# marantz vc6001 vs denon dv2200 and marantz cc4300?



## enrique (May 24, 2007)

was hoping some could help me out with a decision i may make.Anyone with experience on the marantz vc6001 multi/dvda/sacd player that could advise me.I have denon dv2200 which i use for sacd/dvda and some video and a marantz cc4300 for reg. cd's.It would be nice just to use 1 unit for multi purpose,but is it worth it.I dont want to lose any quality in either direction.I was also looking into the rotel multi disk cd player but it doesnt do hi res.Any insights would be helpful.thanks


----------



## Wayne A. Pflughaupt (Apr 13, 2006)

Hi Rick,

Hard to give a definitive answer with what you gave us to go on - giving us some idea of the quality level of your other equipment and speakers would be helpful with a question like this. And you didn’t give any indication what it is you’re trying to find out about the Marantz 6001 or the Rotel players.

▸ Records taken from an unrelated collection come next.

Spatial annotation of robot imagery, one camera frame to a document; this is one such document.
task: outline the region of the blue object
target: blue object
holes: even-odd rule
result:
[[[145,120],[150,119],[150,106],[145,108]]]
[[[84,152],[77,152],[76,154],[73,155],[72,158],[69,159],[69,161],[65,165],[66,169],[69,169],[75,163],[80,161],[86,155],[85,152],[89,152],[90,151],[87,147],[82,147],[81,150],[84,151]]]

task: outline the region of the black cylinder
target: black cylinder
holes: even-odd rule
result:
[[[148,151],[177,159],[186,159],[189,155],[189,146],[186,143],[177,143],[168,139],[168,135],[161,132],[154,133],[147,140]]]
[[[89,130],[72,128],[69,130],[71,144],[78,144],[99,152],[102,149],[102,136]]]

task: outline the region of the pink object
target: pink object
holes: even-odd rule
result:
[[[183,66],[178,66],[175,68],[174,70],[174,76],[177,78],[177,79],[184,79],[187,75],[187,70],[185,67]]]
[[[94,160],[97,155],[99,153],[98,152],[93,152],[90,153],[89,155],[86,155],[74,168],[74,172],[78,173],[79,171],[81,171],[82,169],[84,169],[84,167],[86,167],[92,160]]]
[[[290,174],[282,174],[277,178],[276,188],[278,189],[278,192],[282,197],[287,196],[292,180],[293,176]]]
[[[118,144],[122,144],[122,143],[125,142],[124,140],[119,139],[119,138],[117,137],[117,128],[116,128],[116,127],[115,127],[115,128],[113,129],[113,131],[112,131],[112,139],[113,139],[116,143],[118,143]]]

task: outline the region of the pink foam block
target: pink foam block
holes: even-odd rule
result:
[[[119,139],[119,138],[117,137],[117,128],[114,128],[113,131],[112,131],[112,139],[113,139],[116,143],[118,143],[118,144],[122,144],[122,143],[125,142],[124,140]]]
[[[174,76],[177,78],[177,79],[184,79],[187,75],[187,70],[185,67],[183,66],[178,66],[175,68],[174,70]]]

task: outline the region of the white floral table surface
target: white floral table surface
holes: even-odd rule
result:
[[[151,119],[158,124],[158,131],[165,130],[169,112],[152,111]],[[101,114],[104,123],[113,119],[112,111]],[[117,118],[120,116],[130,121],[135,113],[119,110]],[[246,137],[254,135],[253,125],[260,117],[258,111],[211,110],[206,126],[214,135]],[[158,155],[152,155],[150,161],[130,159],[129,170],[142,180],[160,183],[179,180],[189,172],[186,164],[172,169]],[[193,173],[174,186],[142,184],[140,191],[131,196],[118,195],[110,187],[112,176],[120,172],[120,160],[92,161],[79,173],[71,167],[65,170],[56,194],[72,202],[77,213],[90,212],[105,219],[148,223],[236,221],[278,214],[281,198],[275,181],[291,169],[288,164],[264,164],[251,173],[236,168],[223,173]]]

My feeling is, there’s no reason your DVDA/SACD player can’t play your CDs. Of course, if you have really discriminating ears and a super high-end system, there may be a good reason to use a separate CD player. But if you can’t hear a difference between the Denon and the Marantz, there’s no reason to use both.

Regards,
Wayne


----------



## enrique (May 24, 2007)

almost forgot about this post.My equipment i have listed in my profile.I was hoping to see if i could use 1 unit without any loss in quality.At the same time i was wanting to see if the vc6001 would be an upgrade from the denon 2200 and the marantz cc4300.Since i upgraded my speakers i wanted something to compliment them as well.I've even looked into another denon(3910) to maybe replace the 2200 or the rotel rc1055 to replace the marantz(cant do both).Hope i explained this correctly.regardless thanks for the reply.


----------



## JCD (Apr 20, 2006)

I can't answer your question directly, but my opinion (and of course, not necessarily true) is that a dvd player will play CD's just as well as a stand alone CD player. Now, it's true that some may be better at error correction and such, but my opinion (again, not shared by everyone) is that the DAC in today's budget player is going to be close to or as good as a uber-expensive models.

So, I'd just use the Denon unit for everything if it were me.

Again, just my opinion..

JCD


----------